El rescate no estuvo exento de tensiones. A través de videos captados por los presentes, quedó documentada la confrontación con una mujer habitante del inmueble, quien inicialmente se mostró a la defensiva y molesta, argumentando que «no eran las formas» de tocar a su puerta. Negándose en un principio a entregar al animal para que recibiera atención humana, la mujer intentó deslindarse de la situación asegurando que el perro no era suyo, sino de su sobrino de 20 años, quien supuestamente «se asustó» por la presencia de los activistas y quien claramente no se hacía responsable del bienestar del ejemplar.

Una vez que los rescatistas lograron salvaguardar al perrito, fue trasladado de urgencia a una clínica veterinaria, donde el equipo médico confirmó la gravedad de la situación.
Debido a la severa negligencia y falta de higiene, los veterinarios tuvieron que retirarle la totalidad de su pelaje, revelando un cuadro de salud deplorable: el perrito presentaba múltiples llagas y una infestación de gusanos (miasis) en su cuerpo.

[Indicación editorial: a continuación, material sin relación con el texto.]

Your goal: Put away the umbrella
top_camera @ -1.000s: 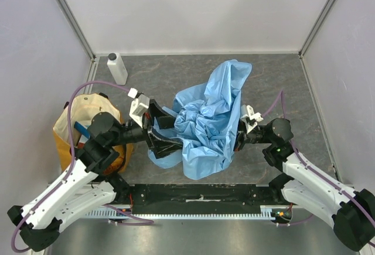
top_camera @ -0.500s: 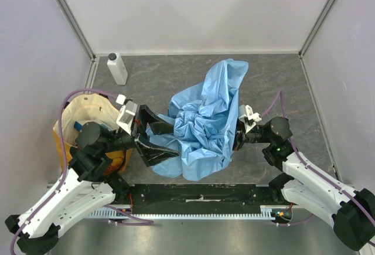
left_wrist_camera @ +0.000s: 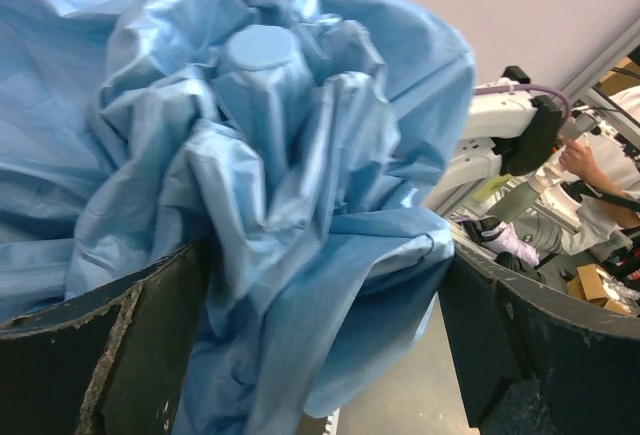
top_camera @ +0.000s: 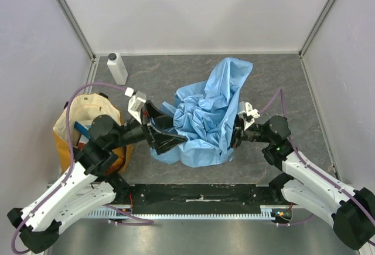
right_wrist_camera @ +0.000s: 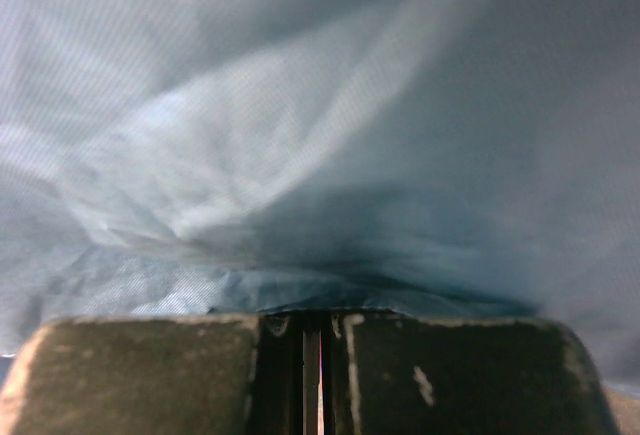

Aunado a esto, el reporte médico detalló que el perrito tiene los dientes podridos y su visión se encuentra casi nulificada, evidenciando meses o años de nulo tacto y cuidado humano.
El caso también generó un fuerte reclamo hacia las autoridades de procuración de justicia. Las activistas expresaron su profunda inconformidad con el personal de la Fiscalía General del Estado (FGE), denunciando que el proceso legal para asegurar al perrito se vio gravemente retrasado.

De acuerdo con las activistas, el primer dictamen pericial emitido por las autoridades determinó que «no existían elementos suficientes» para acreditar el maltrato animal, una conclusión incomprensible frente a la cruda evidencia física del perro. Ante esta omisión, los rescatistas han exigido que se abra una investigación formal para sancionar a los responsables del abandono.
Actualmente, el perrito se encuentra internado recibiendo atención médica especializada. Su pronóstico es reservado, mientras los especialistas le realizan estudios exhaustivos con la esperanza de estabilizar su frágil estado de salud, acompañado de cerca por los activistas que lucharon por darle una segunda oportunidad.